• [Assignment] Only the lines from the one holding "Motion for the" to the final line of the material below belong in the answer, transcribed exactly.
+===+
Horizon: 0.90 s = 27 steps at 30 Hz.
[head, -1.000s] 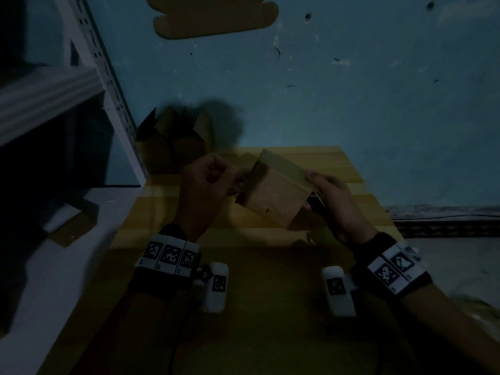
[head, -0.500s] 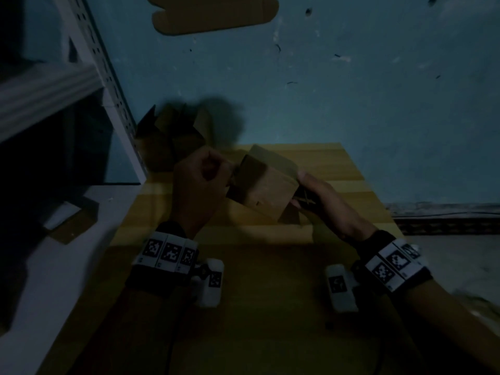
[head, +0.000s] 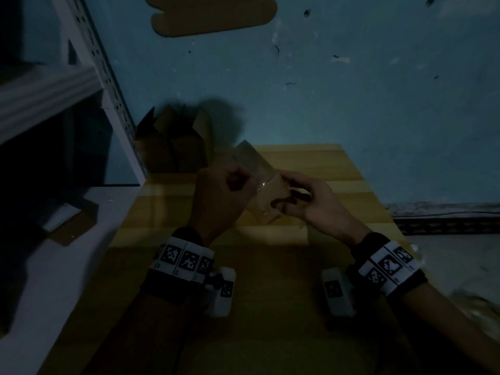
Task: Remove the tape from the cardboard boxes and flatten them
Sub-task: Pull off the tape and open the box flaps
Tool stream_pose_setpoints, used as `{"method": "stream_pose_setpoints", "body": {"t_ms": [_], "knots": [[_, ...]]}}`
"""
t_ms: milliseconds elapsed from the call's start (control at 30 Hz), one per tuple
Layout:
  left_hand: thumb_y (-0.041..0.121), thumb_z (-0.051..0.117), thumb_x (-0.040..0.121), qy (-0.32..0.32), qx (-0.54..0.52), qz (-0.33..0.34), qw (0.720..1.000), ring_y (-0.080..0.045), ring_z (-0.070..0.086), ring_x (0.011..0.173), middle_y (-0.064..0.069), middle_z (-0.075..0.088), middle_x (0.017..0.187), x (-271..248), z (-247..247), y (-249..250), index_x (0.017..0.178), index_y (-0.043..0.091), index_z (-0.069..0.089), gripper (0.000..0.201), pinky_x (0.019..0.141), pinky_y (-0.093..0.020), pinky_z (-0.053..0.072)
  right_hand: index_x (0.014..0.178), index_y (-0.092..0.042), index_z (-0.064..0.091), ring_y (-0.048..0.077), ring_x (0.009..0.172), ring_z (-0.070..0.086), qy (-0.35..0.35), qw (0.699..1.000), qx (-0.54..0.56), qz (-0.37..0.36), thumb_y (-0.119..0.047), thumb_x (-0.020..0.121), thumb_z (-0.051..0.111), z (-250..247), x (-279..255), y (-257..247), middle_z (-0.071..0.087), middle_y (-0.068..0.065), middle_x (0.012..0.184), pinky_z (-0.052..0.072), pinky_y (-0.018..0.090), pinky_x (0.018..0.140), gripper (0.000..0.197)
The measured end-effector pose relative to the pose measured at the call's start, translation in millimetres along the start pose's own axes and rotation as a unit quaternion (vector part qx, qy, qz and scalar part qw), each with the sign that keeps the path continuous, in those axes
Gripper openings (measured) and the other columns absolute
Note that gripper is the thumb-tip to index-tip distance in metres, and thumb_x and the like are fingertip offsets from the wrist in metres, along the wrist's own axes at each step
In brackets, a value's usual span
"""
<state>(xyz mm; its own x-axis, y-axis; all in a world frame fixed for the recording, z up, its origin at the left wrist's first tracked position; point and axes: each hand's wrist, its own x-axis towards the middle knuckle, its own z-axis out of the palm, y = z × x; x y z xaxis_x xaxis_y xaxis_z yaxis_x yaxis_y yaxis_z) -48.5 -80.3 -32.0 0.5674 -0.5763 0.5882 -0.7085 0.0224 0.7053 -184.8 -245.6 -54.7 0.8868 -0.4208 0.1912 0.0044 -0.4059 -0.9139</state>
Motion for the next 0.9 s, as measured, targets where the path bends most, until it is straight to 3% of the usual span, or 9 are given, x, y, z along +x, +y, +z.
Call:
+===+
• [Answer space]
Motion for the next 0.9 s, as measured, targets where the path bends most, until it is straight to 3% of the usual span, or 9 are given, x, y, z along +x, +y, +z.
Call:

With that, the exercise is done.